* _DIRECTIONS_
With the material below, print exactly the lines between the line holding "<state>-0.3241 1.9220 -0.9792" and the line holding "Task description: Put", inclusive. Add nothing else.
________
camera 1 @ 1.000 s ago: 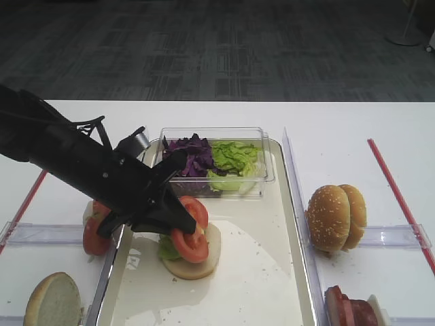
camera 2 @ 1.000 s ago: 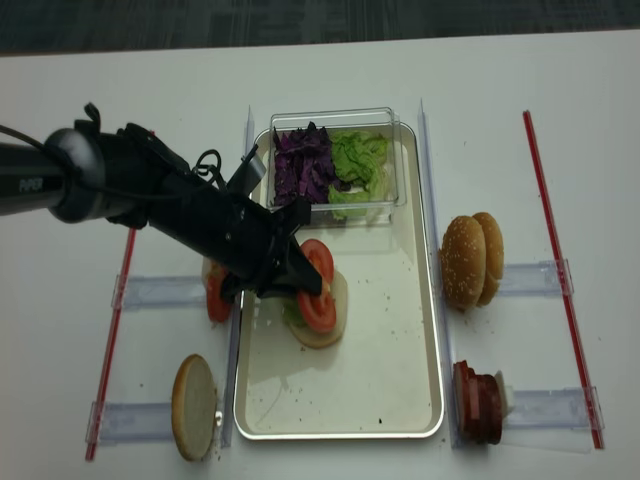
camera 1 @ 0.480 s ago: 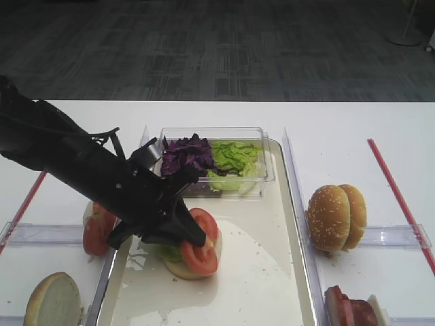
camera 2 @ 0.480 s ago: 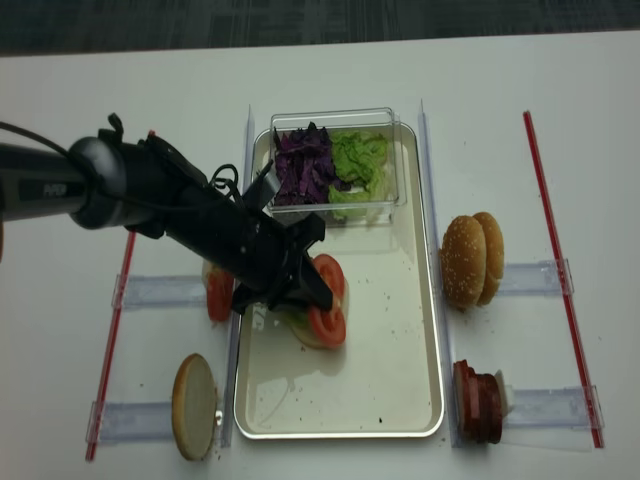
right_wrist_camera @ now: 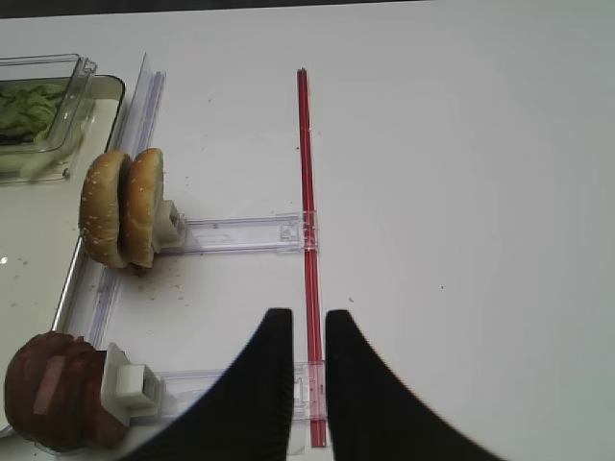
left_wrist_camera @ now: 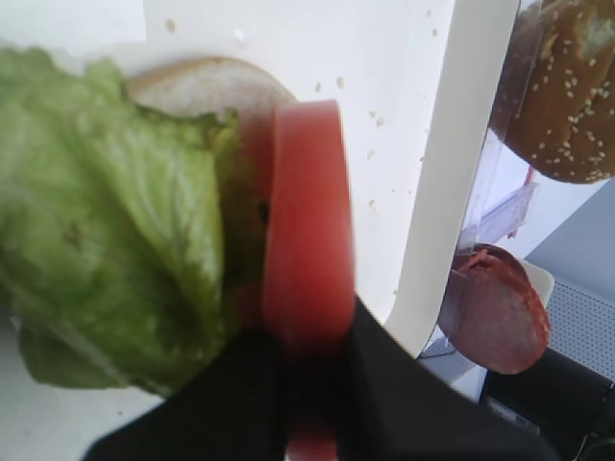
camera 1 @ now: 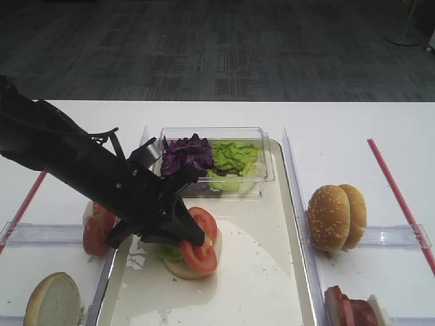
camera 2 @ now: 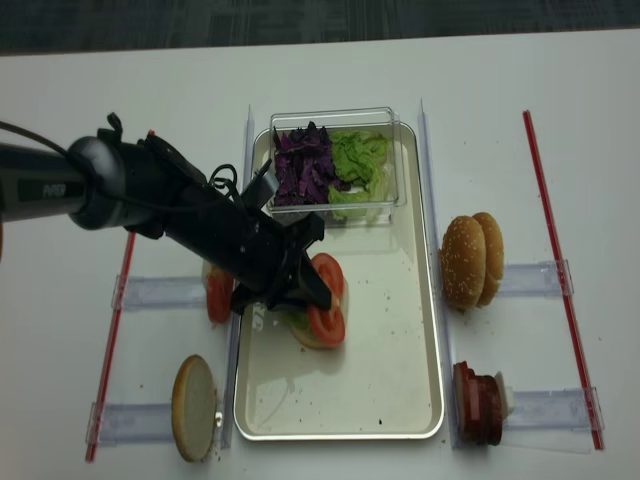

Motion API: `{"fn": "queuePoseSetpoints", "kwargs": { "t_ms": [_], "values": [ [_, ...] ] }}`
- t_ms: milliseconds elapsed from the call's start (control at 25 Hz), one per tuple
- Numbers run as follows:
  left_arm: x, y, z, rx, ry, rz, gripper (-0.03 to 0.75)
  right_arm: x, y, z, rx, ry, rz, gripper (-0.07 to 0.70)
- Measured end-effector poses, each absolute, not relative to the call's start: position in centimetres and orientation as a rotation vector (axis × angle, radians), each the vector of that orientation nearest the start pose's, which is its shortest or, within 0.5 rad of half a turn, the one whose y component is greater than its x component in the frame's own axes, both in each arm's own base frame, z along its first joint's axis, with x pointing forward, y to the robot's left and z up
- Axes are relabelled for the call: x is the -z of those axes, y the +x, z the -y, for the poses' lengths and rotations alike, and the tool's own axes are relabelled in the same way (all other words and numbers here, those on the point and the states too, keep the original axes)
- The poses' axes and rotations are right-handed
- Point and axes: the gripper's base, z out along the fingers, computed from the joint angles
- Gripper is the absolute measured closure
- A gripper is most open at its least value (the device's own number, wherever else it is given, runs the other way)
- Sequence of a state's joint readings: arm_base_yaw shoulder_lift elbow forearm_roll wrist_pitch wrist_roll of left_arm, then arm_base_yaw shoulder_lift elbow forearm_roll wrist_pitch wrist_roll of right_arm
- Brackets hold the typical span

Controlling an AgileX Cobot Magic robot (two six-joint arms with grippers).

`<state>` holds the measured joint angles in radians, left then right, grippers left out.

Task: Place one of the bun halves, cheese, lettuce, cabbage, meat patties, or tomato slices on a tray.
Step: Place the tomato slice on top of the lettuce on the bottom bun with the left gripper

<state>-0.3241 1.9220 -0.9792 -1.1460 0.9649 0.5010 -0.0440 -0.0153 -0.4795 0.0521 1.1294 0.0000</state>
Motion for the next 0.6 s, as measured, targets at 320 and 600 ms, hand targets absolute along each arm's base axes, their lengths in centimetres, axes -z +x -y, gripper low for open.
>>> {"fn": "queuePoseSetpoints", "kwargs": {
  "t_ms": [320, 600],
  "values": [
    [-14.1, 29.2, 15.8, 1.349, -0.042, -2.973, 0.614, -26.6, -0.8, -0.5, -0.037, 0.042, -2.117, 0.501],
    [-14.1, 29.3, 15.6, 1.356, -0.051, -2.971, 0.575, -26.6, -0.8, -0.5, -0.04, 0.049, -2.117, 0.501]
  ]
}}
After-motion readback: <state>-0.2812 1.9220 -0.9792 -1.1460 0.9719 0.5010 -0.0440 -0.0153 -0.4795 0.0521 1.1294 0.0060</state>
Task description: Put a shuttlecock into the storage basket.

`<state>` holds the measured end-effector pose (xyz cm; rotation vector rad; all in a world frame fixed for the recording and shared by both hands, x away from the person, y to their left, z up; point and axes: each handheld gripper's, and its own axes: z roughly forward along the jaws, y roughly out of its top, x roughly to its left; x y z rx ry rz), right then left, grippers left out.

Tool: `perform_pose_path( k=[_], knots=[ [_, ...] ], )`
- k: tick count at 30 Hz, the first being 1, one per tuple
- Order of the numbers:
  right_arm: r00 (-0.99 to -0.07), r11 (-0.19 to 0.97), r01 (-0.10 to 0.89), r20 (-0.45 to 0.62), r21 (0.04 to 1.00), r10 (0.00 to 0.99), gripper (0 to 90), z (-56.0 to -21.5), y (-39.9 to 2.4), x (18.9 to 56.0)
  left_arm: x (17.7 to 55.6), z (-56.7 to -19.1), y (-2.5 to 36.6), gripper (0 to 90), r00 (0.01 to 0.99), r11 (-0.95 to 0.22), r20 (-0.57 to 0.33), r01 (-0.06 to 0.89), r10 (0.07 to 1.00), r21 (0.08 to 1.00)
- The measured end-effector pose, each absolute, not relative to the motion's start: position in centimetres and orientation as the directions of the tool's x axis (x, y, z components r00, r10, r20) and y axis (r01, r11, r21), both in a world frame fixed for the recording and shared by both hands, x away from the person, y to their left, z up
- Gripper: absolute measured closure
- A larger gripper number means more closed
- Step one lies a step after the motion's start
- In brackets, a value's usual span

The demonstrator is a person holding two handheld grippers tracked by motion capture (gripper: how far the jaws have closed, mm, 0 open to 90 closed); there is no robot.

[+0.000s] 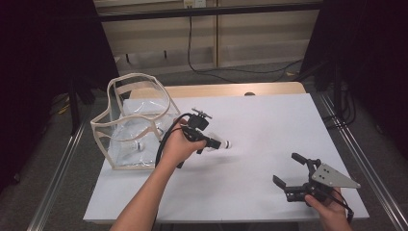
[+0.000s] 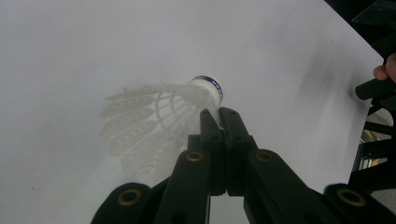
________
* _RESPONSE TO THE TASK_
<state>-0.3241 1.9220 -0.9792 -1.1460 0.9649 0.5010 -0.0440 -0.0153 -0.4795 0.0521 1.1294 0.0000</state>
Motion for the next 0.6 s, as measured, targets at 320 and 600 ms, hand targets absolute along each arm's base axes, their lengths in centimetres, axes -z +x -y, gripper low for open.
>>> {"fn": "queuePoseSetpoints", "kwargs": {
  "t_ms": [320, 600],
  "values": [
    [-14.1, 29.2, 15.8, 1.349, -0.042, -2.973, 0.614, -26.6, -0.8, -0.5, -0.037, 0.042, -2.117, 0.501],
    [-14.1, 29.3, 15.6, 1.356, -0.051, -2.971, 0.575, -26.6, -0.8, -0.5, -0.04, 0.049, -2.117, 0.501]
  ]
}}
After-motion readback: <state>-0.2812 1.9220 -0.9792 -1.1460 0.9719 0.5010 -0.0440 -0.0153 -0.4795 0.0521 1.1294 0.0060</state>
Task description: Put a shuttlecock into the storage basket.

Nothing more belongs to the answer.